5. Integration is not always desirable. Truly integrated national societies might look like North Korea or East Germany under Honecker. Full integration implies rigidity, conformity, fixed differentiations, and closure. If we want to be normative with our science, we clearly don’t have a clear normative measure at all of what a “good” integration looks like, given obvious trades off with freedom/individuality (vrs free riding etc) on the one hand, and decolonial/Foucauldian critiques of assimilation into modernity (of “whiteness”) on the other (the Schinkel line). Immigrants may be subjected to too much integration. Yes, invisibility is generally the endpoint, but that has little to do with being a national. A lot of celebrations of “successful” integration are celebrations of class inequalities—how wonderful it is that black people have attained the modest success of white “national” working classes, etc.

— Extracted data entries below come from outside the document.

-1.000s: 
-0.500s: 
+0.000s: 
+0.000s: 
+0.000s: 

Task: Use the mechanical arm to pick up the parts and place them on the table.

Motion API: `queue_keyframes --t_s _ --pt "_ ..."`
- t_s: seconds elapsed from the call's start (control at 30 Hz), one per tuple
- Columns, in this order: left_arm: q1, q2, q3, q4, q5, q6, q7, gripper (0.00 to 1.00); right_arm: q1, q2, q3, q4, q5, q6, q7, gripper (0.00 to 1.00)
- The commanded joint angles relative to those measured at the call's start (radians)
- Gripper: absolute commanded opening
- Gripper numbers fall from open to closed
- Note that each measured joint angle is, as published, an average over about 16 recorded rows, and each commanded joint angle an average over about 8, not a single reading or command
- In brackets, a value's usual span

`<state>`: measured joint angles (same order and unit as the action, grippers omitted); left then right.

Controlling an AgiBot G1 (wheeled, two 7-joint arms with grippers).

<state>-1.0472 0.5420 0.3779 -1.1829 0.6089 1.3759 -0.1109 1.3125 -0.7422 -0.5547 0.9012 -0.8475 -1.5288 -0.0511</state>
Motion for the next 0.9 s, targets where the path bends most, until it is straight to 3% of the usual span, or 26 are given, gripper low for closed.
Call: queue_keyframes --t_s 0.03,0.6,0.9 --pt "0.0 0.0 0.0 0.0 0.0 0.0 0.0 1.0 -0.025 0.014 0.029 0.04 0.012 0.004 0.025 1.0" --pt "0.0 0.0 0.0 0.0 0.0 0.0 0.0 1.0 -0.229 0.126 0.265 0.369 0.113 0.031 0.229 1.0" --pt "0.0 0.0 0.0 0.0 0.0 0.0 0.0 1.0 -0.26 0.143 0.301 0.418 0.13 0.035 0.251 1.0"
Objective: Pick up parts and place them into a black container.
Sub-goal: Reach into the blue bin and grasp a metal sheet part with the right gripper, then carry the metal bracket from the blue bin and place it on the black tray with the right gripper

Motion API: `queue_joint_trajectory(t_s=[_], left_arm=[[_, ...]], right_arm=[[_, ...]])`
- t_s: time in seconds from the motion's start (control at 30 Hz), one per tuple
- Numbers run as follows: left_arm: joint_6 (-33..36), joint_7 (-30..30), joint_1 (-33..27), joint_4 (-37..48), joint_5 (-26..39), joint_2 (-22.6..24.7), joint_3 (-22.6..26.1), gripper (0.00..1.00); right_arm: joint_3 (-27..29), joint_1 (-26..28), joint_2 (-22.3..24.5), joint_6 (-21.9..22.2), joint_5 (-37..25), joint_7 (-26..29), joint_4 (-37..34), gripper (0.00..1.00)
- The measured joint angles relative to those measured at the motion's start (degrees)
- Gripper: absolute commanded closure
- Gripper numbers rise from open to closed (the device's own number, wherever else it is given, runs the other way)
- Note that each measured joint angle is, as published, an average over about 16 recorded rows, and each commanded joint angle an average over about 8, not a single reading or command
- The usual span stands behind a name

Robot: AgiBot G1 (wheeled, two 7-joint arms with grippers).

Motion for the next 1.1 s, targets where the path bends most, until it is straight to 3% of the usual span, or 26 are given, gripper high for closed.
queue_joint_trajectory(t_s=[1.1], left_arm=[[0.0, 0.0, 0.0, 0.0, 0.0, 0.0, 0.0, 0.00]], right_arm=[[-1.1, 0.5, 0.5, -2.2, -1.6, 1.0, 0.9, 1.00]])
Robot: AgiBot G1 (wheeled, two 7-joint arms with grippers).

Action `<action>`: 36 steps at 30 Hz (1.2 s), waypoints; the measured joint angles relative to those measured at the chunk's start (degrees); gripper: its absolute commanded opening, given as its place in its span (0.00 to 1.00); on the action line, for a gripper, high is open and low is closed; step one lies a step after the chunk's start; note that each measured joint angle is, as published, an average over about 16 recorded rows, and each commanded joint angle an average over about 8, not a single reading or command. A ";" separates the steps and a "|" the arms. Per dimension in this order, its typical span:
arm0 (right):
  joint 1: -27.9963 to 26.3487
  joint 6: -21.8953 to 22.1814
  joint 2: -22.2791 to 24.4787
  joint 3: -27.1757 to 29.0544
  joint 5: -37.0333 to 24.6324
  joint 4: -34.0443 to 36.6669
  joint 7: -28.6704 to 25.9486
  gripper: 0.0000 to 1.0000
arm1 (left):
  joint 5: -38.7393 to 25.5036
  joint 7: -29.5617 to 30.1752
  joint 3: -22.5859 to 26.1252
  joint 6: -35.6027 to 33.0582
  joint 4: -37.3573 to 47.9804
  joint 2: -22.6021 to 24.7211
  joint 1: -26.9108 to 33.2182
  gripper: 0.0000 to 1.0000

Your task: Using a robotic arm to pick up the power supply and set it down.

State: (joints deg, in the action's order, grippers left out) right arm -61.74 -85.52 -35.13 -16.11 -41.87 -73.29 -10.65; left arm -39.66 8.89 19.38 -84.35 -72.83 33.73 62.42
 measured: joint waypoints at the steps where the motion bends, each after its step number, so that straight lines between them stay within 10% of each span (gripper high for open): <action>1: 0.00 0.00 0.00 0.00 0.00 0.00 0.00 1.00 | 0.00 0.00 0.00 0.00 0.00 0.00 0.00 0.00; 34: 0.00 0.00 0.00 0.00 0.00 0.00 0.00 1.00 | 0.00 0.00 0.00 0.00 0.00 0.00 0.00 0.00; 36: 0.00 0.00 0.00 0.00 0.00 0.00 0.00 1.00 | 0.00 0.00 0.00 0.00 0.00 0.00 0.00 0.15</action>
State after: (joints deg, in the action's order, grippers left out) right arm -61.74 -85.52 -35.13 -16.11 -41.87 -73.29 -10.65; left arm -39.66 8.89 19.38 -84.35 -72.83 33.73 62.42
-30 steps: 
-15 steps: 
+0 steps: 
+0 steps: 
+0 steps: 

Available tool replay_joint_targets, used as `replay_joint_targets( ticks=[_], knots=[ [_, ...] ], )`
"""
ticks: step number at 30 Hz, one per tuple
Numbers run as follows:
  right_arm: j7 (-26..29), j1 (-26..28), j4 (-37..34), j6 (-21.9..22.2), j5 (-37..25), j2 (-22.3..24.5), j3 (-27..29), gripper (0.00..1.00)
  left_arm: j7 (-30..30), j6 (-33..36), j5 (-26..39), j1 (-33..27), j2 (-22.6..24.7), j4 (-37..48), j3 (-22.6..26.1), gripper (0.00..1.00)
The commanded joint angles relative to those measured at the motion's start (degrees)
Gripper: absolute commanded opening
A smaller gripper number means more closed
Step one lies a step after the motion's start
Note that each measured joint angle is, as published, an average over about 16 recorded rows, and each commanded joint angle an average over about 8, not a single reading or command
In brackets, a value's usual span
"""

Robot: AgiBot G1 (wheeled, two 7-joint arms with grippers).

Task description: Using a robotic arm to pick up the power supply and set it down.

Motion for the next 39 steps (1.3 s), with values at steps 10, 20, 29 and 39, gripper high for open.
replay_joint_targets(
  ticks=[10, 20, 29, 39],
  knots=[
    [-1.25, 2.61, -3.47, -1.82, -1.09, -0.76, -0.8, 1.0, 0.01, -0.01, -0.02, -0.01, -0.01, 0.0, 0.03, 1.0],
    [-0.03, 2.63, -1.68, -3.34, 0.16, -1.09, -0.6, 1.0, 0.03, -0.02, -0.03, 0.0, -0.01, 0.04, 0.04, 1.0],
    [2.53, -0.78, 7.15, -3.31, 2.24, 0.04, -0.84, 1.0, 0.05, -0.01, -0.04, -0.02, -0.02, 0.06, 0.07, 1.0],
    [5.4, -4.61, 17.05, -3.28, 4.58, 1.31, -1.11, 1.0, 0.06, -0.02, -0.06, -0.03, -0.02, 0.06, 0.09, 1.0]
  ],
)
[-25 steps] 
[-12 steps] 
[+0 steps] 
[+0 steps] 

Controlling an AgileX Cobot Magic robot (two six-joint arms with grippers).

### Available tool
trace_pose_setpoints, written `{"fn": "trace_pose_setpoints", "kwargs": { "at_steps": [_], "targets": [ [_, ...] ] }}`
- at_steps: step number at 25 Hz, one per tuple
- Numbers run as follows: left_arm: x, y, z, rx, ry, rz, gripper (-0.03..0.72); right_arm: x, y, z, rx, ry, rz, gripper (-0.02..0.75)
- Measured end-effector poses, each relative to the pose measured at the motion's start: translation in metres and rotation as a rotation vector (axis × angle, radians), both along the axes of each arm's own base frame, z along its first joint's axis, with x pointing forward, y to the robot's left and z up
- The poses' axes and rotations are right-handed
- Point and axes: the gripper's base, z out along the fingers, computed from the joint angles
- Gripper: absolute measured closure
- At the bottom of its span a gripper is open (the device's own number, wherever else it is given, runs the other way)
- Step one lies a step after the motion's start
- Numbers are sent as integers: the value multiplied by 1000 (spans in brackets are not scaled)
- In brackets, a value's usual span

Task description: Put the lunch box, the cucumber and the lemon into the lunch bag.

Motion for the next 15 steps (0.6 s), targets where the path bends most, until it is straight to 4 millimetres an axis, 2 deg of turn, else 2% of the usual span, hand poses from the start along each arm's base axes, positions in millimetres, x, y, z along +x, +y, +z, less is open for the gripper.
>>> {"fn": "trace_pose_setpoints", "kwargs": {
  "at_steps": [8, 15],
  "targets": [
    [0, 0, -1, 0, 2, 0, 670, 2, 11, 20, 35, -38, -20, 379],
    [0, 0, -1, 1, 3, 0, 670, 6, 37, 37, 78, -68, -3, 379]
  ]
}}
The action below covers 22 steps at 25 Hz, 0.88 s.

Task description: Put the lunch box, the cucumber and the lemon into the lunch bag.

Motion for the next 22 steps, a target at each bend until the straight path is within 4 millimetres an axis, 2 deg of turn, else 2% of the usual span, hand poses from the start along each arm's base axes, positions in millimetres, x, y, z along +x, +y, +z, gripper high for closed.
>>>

6. The myth of national integration is of course an alignment of the individual with the norms (the “mean”) of mainstream society. And the operationalisation works (up to a point) with aggregates and behavioural measures. But no structural assimilation (which is all that is) can work without values and culture aligning too—citizenship proprement dit. This requires cognitive ability, knowledge, self-awareness, and ultimately proof of one’s autonomy as a moral individual. All integration tests have involved this kind of material—it is what you can examine an individual on; on how they have been socialised, and become independent. But of course once the focus is no longer behavioural it is no longer focusing on a body in space and time (which may be territorialised), but a mind that is made up of vast lexicon of components of thinking, feeling, saying and imagining, that of course are made up of all the world in some way; even a stereotypical “left behind” white working class UKIP English voter in Grimsby, Lincolnshire has seen American television (see Aksoy & Robins, 2008 on “banal transnationalism”). The State of course has every interest of penetrating as far as it can in the psyche—the national is the means to do this, integration is the way the State thinks.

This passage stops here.